Work-from-Residence Stage In Could Reached Lowest Since 2020—Whereas Nonetheless Excessive In These Industries
Topline
Work-from-home levels in the U.S. have dropped to their lowest point since the spring of 2020, with employees working only 26.6% of their full paid days from home in May as people increasingly return to the office, according to the latest data from WFH Research, though working from home still dominates several white-collar industries.
Key Facts
Only 26.6% of paid workdays in the U.S. were done from home in May, down from the pandemic peak of around 60%, and 28.6% in May 2023—meaning about 1 in 10 workers commuted one more day each week this year compared to last year, according to the study from researchers that included economists from Stanford University and the University of Chicago.
Among full-time employees in the U.S., 13% were fully remote, 26% were working hybrid and 62% were fully on-site.
The information and technology sector had the highest share (69%) of work-from-home employees and most remote workdays (2.2 per week), followed by finance and insurance, in which 66% work from home, also averaging 2.2 days per week—researchers noted these industries lean strongly toward remote work due to high-paying, computer-intensive jobs often located in major cities, where long commutes make remote work appealing.
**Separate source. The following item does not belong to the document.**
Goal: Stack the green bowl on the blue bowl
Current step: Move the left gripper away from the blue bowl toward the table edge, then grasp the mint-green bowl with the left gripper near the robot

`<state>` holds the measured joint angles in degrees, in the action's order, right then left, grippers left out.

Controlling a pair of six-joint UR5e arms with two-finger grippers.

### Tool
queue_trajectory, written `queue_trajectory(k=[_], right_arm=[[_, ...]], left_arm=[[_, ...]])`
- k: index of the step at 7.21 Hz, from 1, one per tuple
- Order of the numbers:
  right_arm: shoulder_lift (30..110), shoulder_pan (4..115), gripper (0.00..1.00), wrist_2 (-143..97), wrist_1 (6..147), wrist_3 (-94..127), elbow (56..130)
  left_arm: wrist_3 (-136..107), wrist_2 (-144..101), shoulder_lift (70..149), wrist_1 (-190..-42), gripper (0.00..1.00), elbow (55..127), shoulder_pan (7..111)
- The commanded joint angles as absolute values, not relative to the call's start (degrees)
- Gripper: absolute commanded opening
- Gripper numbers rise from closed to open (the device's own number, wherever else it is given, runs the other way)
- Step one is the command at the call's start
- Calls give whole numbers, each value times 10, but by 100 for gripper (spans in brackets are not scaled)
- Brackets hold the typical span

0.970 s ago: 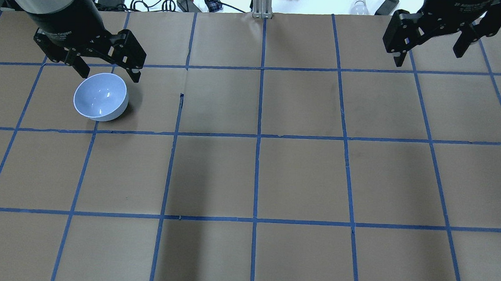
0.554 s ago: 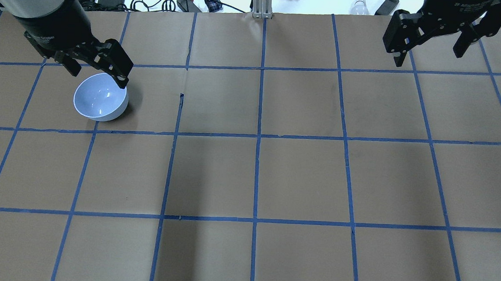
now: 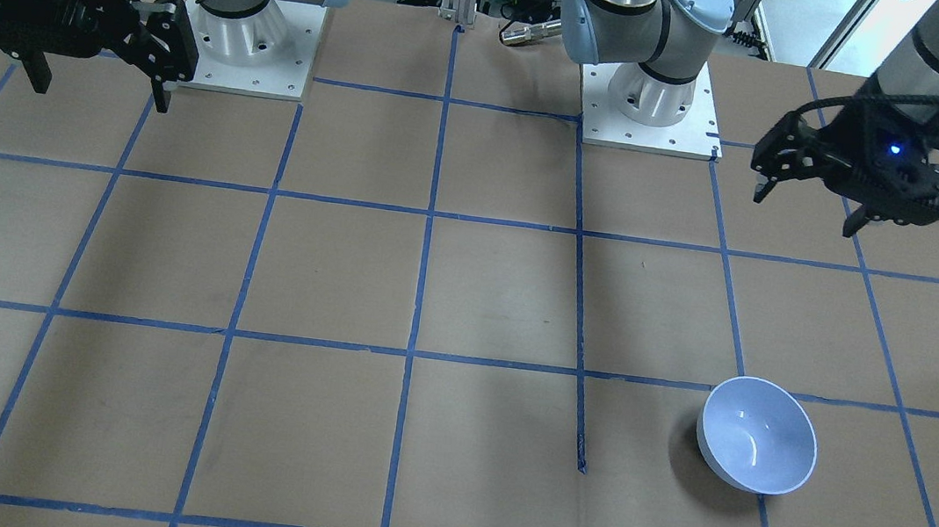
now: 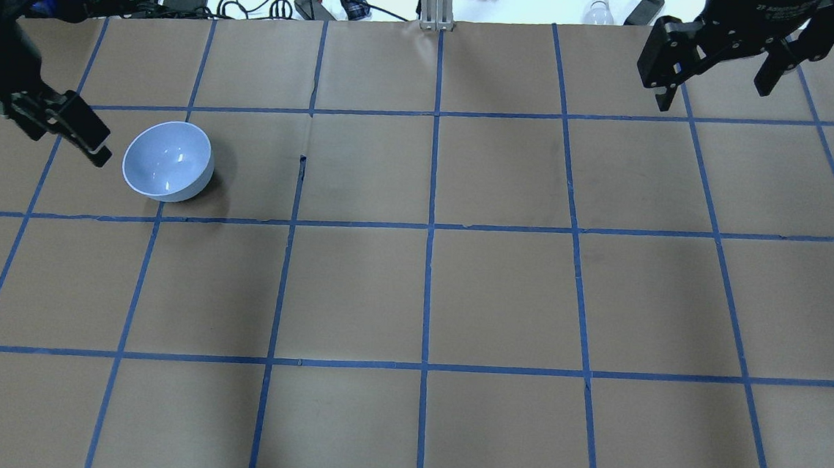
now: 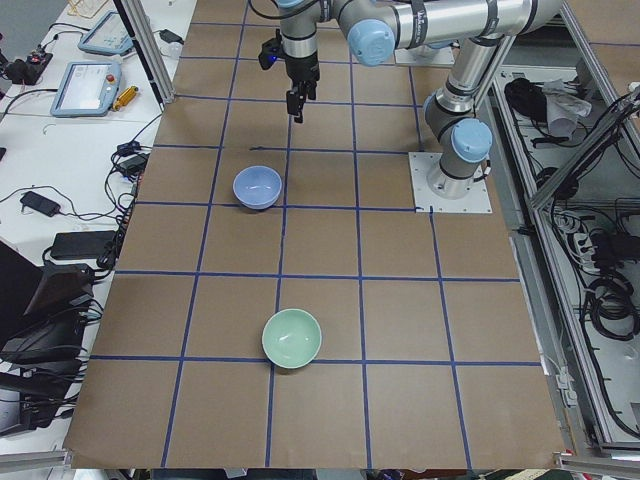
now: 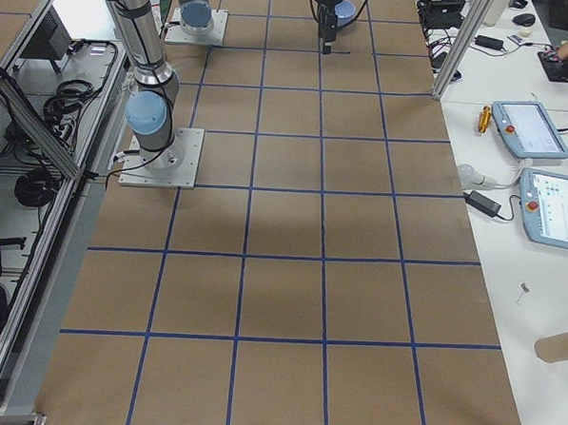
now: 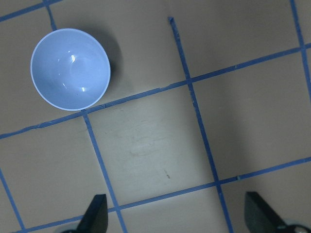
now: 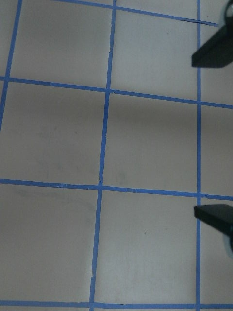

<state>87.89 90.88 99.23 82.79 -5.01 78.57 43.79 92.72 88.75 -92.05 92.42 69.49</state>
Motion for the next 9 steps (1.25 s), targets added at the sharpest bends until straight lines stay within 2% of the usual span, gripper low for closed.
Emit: queue_trajectory(k=[1, 4, 9], right_arm=[[879, 909, 100, 992, 828, -50, 786], [879, 909, 100, 992, 828, -50, 786], [879, 909, 100, 992, 828, -50, 786]], left_arm=[[624, 926, 903, -899, 100, 933, 602], [959, 919, 971, -714, 100, 973, 448], [1256, 901, 1069, -655, 100, 969, 311]])
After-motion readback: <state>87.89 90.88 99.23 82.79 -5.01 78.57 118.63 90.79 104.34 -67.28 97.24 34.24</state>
Employees in retail and hospitality had low work-from-home rates, ranging from 0.6 to 0.7 days per week—those industries largely require physical presence to engage with consumers or involve work with specialized equipment and facilities, according to researchers.
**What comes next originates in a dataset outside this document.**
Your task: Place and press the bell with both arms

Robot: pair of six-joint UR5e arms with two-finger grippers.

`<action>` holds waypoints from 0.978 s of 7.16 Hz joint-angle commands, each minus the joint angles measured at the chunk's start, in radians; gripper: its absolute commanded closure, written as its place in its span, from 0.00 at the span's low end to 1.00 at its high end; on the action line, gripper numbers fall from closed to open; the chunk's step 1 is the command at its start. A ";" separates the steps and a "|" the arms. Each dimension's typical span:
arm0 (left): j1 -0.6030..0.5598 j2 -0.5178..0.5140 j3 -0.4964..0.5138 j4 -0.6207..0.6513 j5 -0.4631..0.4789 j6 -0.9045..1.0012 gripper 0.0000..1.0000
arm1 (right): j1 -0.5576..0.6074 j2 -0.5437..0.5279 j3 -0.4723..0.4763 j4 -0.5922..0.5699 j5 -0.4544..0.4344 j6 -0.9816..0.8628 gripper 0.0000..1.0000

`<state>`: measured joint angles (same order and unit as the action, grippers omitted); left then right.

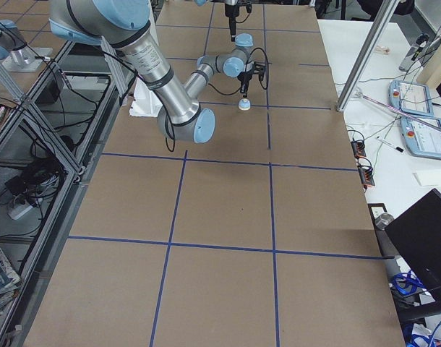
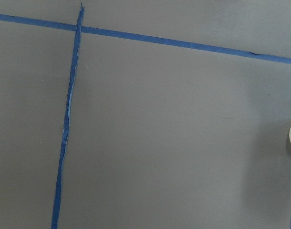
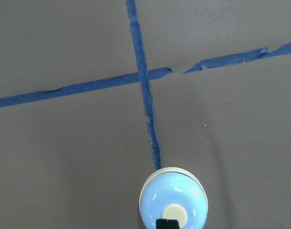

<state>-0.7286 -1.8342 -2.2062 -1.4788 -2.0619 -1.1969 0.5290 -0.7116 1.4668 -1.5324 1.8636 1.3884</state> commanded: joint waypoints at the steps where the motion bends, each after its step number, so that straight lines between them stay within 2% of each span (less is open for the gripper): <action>1: 0.002 0.001 -0.003 0.000 -0.001 -0.001 0.00 | 0.043 -0.075 0.143 -0.057 0.055 -0.003 1.00; 3: 0.005 0.000 0.000 0.000 -0.001 -0.003 0.00 | 0.098 -0.250 0.330 -0.052 0.116 -0.115 0.97; 4: 0.009 -0.004 0.002 0.000 0.000 -0.003 0.00 | 0.107 -0.347 0.402 -0.042 0.127 -0.181 0.27; 5: 0.018 -0.007 0.003 0.000 -0.001 -0.003 0.00 | 0.130 -0.420 0.470 -0.038 0.131 -0.198 0.00; 7: 0.018 -0.001 0.000 0.000 -0.001 0.011 0.00 | 0.256 -0.559 0.555 -0.040 0.213 -0.376 0.00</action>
<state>-0.7109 -1.8373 -2.2045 -1.4788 -2.0631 -1.1956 0.7086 -1.1773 1.9654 -1.5726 2.0237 1.1214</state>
Of the nine major U.S. metro areas analyzed, Greater Los Angeles led the way in remote work with a 34.4% rate for paid workdays, followed by Greater Houston (32%), the San Francisco Bay Area (32%), Washington D.C.-Baltimore area (30.7%) and New York metropolitan area (30.7%).
Workers in their 50s and 60s went into the office more often than younger workers, with 68% of workers aged 50-64 working fully on-site, higher than those in their 40s (62%), 30s (59%), and 20s (57%).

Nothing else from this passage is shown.